◆ **Your goal**: Report how many lines in the records below hold the word "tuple". Add nothing to the number.

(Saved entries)
======

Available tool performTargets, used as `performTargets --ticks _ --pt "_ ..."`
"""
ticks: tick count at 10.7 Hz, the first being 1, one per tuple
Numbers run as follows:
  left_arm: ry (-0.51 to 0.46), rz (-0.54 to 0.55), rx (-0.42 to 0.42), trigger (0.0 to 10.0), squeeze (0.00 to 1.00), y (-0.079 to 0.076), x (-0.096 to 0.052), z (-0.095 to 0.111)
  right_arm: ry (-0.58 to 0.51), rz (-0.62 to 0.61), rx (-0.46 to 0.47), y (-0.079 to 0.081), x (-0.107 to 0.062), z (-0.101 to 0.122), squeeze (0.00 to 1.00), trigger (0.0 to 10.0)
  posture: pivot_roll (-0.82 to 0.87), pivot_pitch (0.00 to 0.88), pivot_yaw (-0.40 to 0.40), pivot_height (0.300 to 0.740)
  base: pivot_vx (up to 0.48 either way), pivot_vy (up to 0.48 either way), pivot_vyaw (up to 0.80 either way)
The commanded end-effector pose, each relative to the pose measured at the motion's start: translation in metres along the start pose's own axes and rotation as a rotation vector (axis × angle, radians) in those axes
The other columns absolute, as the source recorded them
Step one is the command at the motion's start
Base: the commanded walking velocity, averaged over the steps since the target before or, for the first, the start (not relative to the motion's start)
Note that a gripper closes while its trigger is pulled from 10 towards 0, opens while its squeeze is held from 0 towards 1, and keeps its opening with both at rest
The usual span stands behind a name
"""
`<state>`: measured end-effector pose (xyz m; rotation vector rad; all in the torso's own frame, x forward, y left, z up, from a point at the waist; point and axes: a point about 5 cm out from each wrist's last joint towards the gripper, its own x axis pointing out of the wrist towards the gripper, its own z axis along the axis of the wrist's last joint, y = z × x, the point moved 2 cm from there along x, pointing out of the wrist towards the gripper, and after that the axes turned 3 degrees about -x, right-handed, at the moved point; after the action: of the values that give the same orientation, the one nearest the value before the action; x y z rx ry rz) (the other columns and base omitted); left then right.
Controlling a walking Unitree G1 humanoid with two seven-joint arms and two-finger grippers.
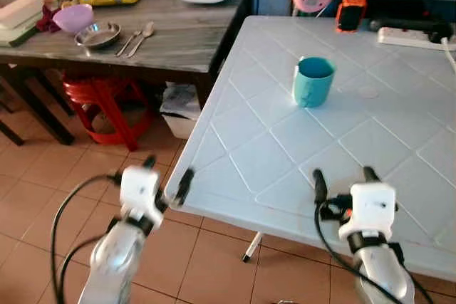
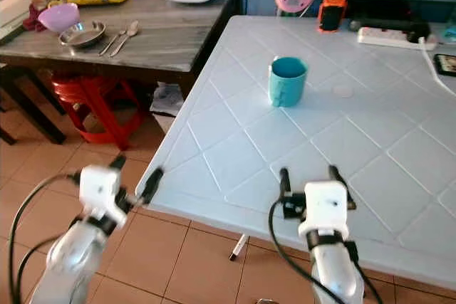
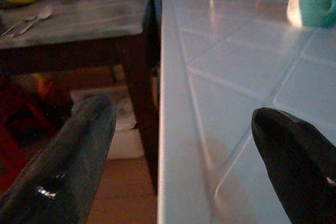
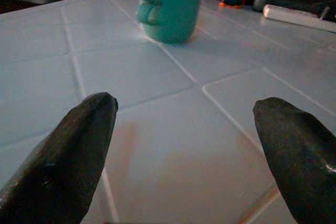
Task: Setting the table
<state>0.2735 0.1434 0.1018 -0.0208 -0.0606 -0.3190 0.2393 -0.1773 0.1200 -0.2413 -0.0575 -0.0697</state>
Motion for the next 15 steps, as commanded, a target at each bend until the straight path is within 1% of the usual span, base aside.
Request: performTargets --ticks 1,2,3,4,5,7,8,9,10,12,13,14,15 --pt "0.001 -0.014 -0.011 10.0 0.0 -0.002 0.001 0.002 -0.012 -0.009 0.005 -0.001 -0.001 0.006 0.0 10.0 -0.23 0.14 0.1 0.74 0.0 0.0 0.0" --pt "-0.004 -0.028 -0.031 10.0 0.0 -0.009 0.005 0.003 -0.016 -0.007 0.005 -0.001 0.0 0.009 0.0 10.0 -0.24 0.146 0.094 0.74 0.0 0.0 0.0" --pt "-0.016 -0.062 -0.047 10.0 0.0 -0.02 0.011 0.006 -0.022 -0.012 0.014 -0.004 0.004 0.013 0.0 10.0 -0.26 0.149 0.088 0.74 0.0 0.0 0.0" --pt "-0.024 -0.077 -0.061 10.0 0.0 -0.025 0.015 0.009 -0.039 -0.016 0.02 -0.005 0.011 0.02 0.0 10.0 -0.26 0.16 0.087 0.74 0.0 0.0 0.0" --pt "-0.02 -0.092 -0.072 10.0 0.0 -0.029 0.018 0.009 -0.054 -0.011 0.015 -0.002 0.018 0.024 0.0 10.0 -0.27 0.176 0.096 0.74 0.0 0.0 0.0" --pt "-0.003 -0.11 -0.076 10.0 0.0 -0.032 0.02 0.007 -0.07 0.001 0.014 0.004 0.028 0.03 0.0 10.0 -0.27 0.179 0.102 0.74 0.0 0.0 0.0" --pt "-0.007 -0.097 -0.079 10.0 0.0 -0.031 0.023 0.007 -0.058 0.011 0.016 0.007 0.032 0.028 0.0 10.0 -0.26 0.164 0.077 0.74 0.0 0.0 0.0" --pt "-0.017 -0.071 -0.087 10.0 0.0 -0.034 0.027 0.008 -0.033 0.037 0.023 0.009 0.037 0.023 0.0 10.0 -0.25 0.146 0.035 0.74 0.0 0.0 0.0" --pt "-0.028 -0.046 -0.107 10.0 0.0 -0.038 0.028 0.007 -0.004 0.058 0.024 0.007 0.041 0.018 0.0 10.0 -0.24 0.135 -0.03 0.74 0.0 0.0 0.0" --pt "-0.04 -0.033 -0.129 10.0 0.0 -0.049 0.031 0.002 0.032 0.094 0.01 0.001 0.052 0.015 0.0 10.0 -0.24 0.112 -0.144 0.74 0.0 0.0 0.0" --pt "-0.042 -0.012 -0.131 10.0 0.0 -0.048 0.033 0.001 0.037 0.113 0.004 0.002 0.056 0.014 0.0 10.0 -0.23 0.109 -0.154 0.74 0.0 0.0 0.0" --pt "-0.06 -0.006 -0.133 10.0 0.0 -0.045 0.034 0.004 0.015 0.145 0.0 0.009 0.064 0.016 0.0 10.0 -0.21 0.093 -0.147 0.74 0.0 0.0 0.0" --pt "-0.063 -0.002 -0.126 10.0 0.0 -0.04 0.033 0.005 -0.01 0.153 0.009 0.016 0.067 0.02 0.0 10.0 -0.2 0.088 -0.098 0.74 0.0 0.0 0.0"
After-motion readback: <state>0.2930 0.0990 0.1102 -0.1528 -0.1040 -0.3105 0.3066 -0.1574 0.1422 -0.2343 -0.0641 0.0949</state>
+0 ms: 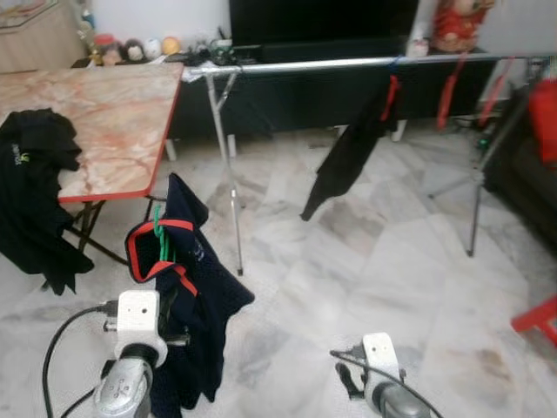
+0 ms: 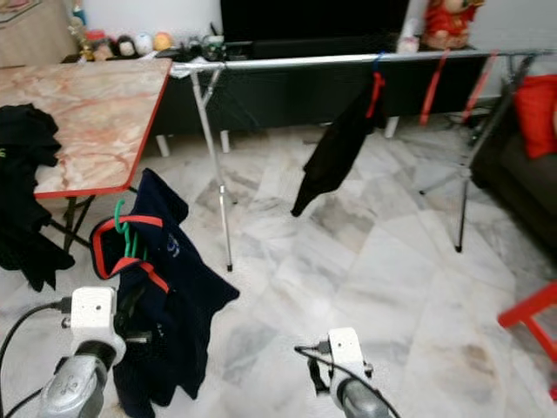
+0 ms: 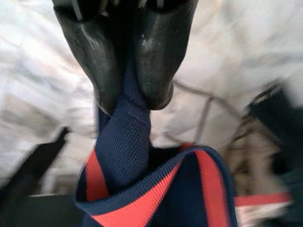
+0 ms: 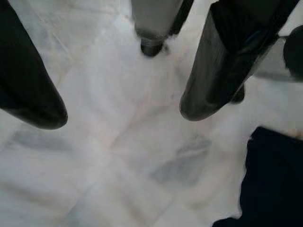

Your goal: Hang hanger

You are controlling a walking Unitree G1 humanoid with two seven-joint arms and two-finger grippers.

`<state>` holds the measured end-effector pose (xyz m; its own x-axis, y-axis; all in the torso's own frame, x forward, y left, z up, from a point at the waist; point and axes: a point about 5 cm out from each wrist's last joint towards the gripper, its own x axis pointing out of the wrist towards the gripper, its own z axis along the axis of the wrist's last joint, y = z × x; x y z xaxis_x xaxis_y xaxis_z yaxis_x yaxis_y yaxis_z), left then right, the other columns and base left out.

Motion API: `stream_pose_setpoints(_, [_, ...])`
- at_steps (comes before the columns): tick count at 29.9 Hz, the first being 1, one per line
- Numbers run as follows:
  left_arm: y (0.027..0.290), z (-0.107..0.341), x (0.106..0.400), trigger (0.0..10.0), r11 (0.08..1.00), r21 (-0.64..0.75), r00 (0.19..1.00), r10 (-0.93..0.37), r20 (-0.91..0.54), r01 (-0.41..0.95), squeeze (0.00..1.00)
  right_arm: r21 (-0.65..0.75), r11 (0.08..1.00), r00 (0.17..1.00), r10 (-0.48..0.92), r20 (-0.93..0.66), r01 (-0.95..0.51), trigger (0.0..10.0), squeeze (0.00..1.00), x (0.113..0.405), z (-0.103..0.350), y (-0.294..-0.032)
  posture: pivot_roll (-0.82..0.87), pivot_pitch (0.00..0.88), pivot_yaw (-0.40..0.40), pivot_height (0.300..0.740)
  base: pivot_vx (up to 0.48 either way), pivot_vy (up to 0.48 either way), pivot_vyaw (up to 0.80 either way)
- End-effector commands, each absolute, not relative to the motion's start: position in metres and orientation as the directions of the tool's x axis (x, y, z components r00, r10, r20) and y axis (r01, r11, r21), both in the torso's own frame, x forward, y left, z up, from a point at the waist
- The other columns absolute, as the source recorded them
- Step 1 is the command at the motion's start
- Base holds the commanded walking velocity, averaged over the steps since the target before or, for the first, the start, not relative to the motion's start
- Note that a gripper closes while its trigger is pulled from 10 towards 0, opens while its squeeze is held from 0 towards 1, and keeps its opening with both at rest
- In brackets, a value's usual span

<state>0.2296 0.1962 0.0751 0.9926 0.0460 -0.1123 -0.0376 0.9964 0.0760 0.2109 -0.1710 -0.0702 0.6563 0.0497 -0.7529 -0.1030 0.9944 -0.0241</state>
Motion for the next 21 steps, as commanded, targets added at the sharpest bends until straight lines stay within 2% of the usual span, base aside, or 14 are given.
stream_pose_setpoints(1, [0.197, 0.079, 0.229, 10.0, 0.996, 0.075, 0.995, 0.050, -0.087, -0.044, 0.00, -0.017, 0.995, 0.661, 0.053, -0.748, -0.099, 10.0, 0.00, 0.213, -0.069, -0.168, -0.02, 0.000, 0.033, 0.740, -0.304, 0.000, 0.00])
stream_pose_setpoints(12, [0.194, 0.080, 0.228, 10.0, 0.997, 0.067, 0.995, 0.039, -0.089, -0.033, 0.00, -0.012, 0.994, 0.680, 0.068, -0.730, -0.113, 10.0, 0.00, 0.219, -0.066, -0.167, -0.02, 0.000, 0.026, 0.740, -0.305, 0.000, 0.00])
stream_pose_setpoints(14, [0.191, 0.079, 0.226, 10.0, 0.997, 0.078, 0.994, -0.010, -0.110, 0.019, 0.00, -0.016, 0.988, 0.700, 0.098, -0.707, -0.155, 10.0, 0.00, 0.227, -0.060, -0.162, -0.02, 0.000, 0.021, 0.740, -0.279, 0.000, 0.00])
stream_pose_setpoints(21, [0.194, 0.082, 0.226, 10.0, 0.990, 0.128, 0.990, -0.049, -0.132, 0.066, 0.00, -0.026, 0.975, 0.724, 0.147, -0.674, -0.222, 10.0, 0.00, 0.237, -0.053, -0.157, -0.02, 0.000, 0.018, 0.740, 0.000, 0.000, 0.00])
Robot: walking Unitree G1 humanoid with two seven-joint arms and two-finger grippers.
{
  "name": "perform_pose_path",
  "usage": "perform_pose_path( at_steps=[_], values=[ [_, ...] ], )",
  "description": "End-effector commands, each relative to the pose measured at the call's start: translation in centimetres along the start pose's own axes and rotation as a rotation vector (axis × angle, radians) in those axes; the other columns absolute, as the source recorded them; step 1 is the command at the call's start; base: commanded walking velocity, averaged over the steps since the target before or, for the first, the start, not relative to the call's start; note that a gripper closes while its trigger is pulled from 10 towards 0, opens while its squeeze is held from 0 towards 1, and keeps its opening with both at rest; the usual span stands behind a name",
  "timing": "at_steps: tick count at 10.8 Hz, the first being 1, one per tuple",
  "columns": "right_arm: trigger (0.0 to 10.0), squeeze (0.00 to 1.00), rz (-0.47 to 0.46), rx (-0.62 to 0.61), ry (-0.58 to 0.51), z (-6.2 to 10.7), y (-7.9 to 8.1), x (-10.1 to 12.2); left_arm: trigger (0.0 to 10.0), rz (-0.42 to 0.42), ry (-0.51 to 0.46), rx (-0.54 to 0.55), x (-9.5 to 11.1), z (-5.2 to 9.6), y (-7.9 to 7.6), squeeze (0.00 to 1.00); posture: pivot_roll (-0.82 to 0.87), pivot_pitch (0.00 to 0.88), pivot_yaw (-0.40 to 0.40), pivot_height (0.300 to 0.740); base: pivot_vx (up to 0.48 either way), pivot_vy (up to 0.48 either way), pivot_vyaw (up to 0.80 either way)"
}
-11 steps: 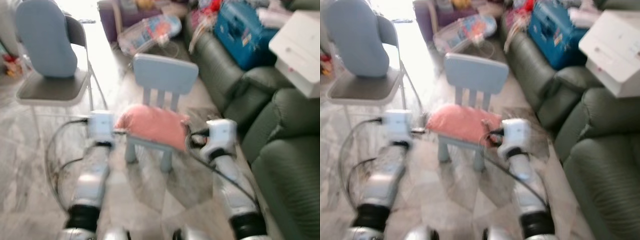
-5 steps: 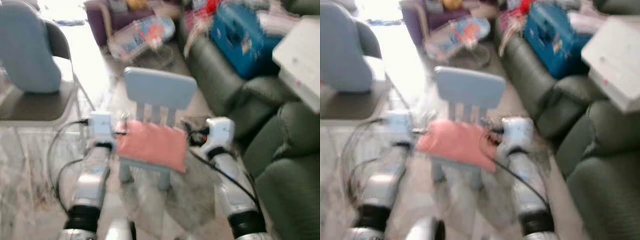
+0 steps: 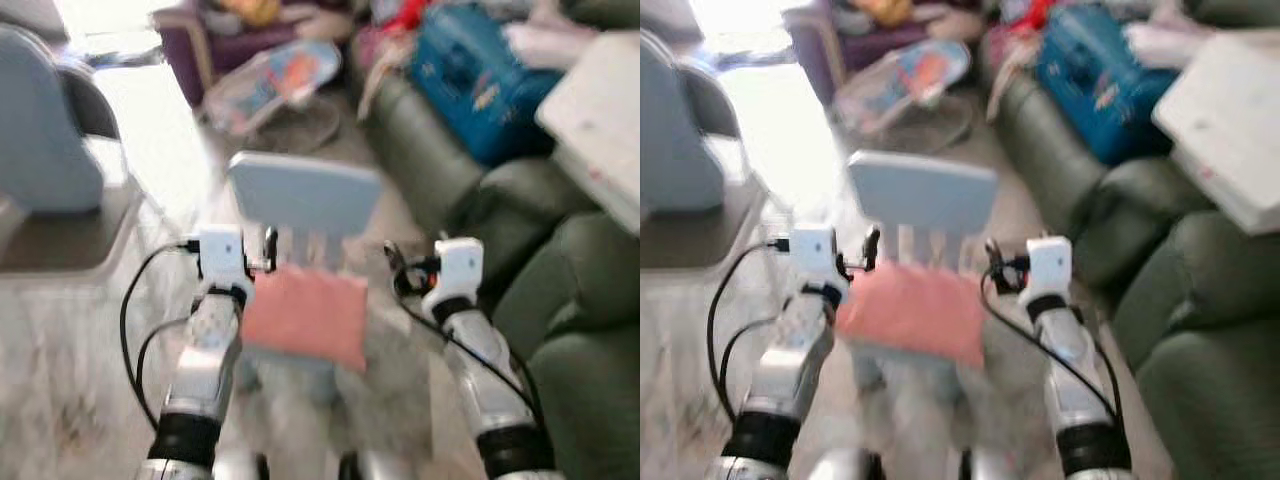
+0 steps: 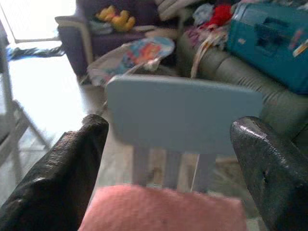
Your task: Move the pillow to the sofa
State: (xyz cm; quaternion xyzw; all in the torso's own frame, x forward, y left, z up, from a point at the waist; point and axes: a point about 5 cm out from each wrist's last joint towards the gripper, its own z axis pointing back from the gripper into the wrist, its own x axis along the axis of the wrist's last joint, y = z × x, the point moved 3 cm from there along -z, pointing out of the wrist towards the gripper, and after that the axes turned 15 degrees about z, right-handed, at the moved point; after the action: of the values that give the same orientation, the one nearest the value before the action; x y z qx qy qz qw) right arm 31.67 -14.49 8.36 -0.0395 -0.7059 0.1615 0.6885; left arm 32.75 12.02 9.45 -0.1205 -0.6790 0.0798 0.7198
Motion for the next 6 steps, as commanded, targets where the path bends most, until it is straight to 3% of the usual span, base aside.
perform_pose_path(
  at_steps=[1, 3, 6],
  values=[
    [10.0, 0.00, -0.007, 0.023, -0.020, -0.25, 0.88, 0.56, 10.0, -0.016, -0.007, 0.023, 0.42, 0.04, 0.97, 0.00, -0.03, 0.074, -0.032, 0.740, 0.274, 0.394, 0.00],
    [10.0, 0.00, -0.007, 0.023, -0.017, -0.20, 0.84, 0.46, 10.0, -0.018, -0.013, 0.020, 0.47, 0.07, 0.85, 0.00, -0.03, 0.075, -0.032, 0.740, 0.272, 0.396, 0.00],
    [10.0, 0.00, -0.007, 0.024, -0.014, -0.20, 0.89, 0.37, 10.0, -0.035, -0.013, 0.034, 0.43, 0.13, 1.01, 0.00, -0.03, 0.076, -0.034, 0.740, 0.000, 0.000, 0.00]
  ],
)
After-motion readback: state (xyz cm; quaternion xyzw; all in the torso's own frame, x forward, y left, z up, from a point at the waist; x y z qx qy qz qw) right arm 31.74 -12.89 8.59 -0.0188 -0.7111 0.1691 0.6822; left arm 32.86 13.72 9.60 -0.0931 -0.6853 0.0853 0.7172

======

◆ **Result for this exercise**: 2